J’ai su reconquérir ma voix d’auteur littéraire, nouvelle après nouvelle. Publier mes textes et trouver des lecteurs. J’ai écrit et terminé et publié. J’ai aussi vécu mon besoin de contribution en enseignant, en écrivant des manuels. Un tous les deux ans.
Un tous les deux ans.
Ce n’est pas l’écriture qui est longue, c’est la maturation. Et cette réalisation, cette année – un tous les deux ans – a été un jalon important. S’il me reste cinquante ans de lucidité, si j’arrive à garder cette cadence d’écriture pendant cinquante ans, alors je pourrai écrire 25 livres dans ma vie.
25 livres qui soient à la hauteur de mes aspirations.
25 livres.
Seulement 25 livres.
Il y a bien plus que 25 histoires dans ma tête. Il y en a des centaines, sans doute même des milliers. Toutes n’ont pas l’étoffe d’un vrai livre. 25. C’est une courte liste que celle-ci. Et elle est basée sur un postulat irraisonné. 50 ans de vie mentale active et pertinente. Cela exclut les blancs, les besoins de faire des pauses, les accidents…

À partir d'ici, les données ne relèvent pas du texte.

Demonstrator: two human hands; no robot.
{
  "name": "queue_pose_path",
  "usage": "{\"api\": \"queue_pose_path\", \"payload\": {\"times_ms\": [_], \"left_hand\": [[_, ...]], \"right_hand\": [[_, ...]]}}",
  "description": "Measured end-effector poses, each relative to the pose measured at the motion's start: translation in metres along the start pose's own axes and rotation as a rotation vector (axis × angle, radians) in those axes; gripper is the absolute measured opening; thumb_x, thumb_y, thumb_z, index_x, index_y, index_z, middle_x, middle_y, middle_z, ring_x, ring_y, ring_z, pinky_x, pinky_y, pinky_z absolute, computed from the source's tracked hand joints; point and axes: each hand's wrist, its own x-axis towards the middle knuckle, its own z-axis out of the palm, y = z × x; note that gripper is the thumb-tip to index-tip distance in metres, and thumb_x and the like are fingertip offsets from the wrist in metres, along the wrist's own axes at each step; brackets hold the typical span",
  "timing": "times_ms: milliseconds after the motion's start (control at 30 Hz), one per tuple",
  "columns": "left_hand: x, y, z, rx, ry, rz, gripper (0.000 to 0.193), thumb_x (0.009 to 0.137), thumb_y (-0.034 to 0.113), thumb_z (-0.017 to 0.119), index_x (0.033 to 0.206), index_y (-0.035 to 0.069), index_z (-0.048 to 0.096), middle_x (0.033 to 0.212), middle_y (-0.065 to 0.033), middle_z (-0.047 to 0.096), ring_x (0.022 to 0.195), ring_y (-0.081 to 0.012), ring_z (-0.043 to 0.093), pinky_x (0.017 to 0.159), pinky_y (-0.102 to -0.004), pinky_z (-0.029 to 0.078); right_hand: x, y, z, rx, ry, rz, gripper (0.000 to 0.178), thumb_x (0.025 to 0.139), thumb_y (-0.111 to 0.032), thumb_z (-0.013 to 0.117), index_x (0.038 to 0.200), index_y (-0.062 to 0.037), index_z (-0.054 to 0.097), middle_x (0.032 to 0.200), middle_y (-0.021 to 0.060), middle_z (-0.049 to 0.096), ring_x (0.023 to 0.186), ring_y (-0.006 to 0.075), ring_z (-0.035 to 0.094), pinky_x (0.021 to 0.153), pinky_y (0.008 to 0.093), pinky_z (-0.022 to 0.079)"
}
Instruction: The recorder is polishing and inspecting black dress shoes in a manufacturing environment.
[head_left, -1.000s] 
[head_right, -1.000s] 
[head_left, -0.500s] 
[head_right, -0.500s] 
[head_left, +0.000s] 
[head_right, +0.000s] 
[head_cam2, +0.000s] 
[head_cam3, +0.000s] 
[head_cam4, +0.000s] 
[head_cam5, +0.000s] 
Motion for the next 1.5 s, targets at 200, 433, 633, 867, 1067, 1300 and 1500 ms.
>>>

Je peux facilement perdre 10 ans. Je peux facilement perdre 5 livres. 20 livres. Si je n’en avais que vingt à écrire ?
C’est une pensée libératrice parce qu’investir deux ans dans un livre devient un enjeu qui n’est pas seulement un enjeu productiviste. Choisir le livre avec lequel j’ai envie de passer deux ans de vie, le livre pour lequel j’ai envie de faire des recherches, des brouillons, avec lequel j’ai envie de me fâcher puis de me réconcilier (c’est une histoire de couples, mon histoire avec mes livres), avec lequel j’ai envie d’aller au bout, n’est pas l’affaire du caprice du moment.
En ce moment – depuis Novembre – j’écris mon prochain roman. Si tout va bien il sera prêt dans dix-huit mois.
Dans la culture de l’urgence, dix-huit mois c’est long. Trop long, même. Dans mon impatience je voudrais qu’il soit prêt depuis hier mais dans dix ans je serai fier qu’il existe. A condition de prendre le temps, aujourd’hui, de son écriture attentive.
Bref, tout ça pour dire qu’au milieu de la mer artificielle et de ses boules agitées, je suis à la fois le noyé et le calme observateur. Et que chaque jour commence avec ces deux voies : la précipitation ou la patience. Chaque matin j’ai le choix de celle que je choisis. Si la première est la plus volubile, seule la seconde m’amènera à destination.